• **WORK REQUIRED**:
Going down the listing below, print exactly each line from the one with "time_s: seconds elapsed" up to and including the one with "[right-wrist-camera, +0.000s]", and skip the rest.

• **RECORDS SUPPLIED**:
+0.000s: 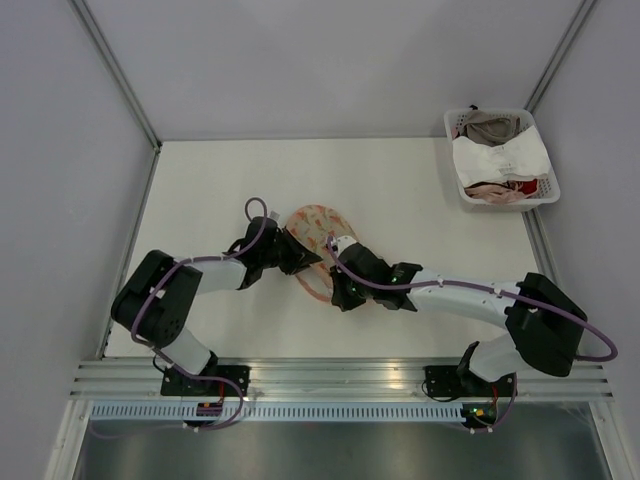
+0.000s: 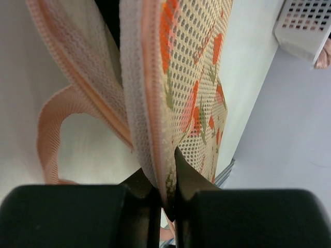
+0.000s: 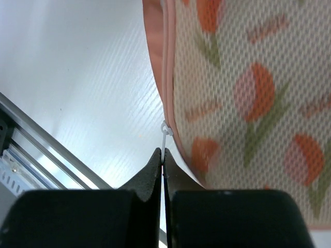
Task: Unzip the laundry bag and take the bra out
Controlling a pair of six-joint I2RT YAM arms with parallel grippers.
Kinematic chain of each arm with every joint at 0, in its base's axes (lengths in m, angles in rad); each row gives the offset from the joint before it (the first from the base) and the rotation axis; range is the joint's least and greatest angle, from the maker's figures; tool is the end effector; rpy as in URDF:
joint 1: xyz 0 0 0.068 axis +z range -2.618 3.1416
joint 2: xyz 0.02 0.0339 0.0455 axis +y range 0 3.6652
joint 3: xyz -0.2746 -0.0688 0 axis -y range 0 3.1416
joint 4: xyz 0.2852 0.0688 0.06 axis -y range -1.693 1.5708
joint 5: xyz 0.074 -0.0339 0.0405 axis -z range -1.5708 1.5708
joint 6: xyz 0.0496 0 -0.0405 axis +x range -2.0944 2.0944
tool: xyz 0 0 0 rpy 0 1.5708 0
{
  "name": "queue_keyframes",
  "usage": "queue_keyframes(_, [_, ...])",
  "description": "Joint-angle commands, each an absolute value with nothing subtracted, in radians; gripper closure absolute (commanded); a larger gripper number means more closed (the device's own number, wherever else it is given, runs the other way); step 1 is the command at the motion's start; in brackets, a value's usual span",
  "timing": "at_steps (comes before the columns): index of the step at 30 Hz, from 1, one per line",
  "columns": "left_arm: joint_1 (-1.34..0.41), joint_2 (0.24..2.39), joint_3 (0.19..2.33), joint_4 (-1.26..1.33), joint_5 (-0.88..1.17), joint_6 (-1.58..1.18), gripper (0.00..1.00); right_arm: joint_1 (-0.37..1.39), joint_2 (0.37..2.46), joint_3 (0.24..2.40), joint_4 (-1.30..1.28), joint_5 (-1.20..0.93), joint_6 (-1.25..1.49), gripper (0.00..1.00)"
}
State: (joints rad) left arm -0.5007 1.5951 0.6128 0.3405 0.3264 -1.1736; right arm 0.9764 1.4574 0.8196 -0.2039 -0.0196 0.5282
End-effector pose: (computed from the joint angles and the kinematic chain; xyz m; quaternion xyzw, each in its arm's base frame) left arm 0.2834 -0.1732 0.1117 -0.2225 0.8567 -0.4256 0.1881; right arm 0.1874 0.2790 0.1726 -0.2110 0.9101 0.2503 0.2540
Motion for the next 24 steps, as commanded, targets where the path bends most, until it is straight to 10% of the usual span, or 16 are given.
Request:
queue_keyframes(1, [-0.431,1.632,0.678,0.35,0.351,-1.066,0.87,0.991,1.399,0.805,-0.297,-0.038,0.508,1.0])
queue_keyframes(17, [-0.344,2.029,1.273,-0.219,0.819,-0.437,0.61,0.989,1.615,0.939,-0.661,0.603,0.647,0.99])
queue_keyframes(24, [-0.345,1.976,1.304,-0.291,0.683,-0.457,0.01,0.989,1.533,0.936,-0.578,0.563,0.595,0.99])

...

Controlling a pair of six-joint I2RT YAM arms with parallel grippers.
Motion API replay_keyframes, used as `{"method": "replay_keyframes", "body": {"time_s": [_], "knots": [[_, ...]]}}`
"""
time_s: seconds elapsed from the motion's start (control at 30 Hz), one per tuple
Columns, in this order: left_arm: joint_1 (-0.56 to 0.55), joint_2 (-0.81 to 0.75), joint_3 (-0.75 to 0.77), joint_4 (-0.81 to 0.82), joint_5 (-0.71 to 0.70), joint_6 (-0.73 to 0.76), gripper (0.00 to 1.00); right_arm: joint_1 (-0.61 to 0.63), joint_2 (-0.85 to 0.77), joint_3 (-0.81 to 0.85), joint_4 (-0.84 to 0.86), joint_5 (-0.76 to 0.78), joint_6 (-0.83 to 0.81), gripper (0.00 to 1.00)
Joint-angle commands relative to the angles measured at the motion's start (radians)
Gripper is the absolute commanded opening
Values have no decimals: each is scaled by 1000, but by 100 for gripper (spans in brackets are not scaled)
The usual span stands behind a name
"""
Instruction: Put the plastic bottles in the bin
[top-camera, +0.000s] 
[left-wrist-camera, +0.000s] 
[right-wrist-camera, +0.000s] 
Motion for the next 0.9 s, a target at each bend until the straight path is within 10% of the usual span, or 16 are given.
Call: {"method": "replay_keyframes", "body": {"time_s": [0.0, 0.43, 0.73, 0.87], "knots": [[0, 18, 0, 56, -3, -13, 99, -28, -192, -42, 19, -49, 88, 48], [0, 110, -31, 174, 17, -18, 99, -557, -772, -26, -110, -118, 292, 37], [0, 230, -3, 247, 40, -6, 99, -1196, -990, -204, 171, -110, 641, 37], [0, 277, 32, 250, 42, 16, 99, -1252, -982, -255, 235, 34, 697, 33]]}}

• **ANSWER**:
time_s: seconds elapsed from the motion's start (control at 30 Hz), one per tuple
Columns, in this order: left_arm: joint_1 (-0.56 to 0.55), joint_2 (-0.81 to 0.75), joint_3 (-0.75 to 0.77), joint_4 (-0.81 to 0.82), joint_5 (-0.71 to 0.70), joint_6 (-0.73 to 0.76), gripper (0.00 to 1.00); right_arm: joint_1 (-0.61 to 0.63), joint_2 (-0.85 to 0.77), joint_3 (-0.81 to 0.85), joint_4 (-0.84 to 0.86), joint_5 (-0.76 to 0.78), joint_6 (-0.83 to 0.81), gripper (0.00 to 1.00)
Joint-angle commands relative to the angles measured at the motion's start (radians)
Gripper is the absolute commanded opening
Values have no decimals: each is scaled by 1000, but by 100 for gripper (spans in brackets are not scaled)
The usual span stands behind a name
"""
Instruction: Put the plastic bottles in the bin
[top-camera, +0.000s] 
[left-wrist-camera, +0.000s] 
[right-wrist-camera, +0.000s] 

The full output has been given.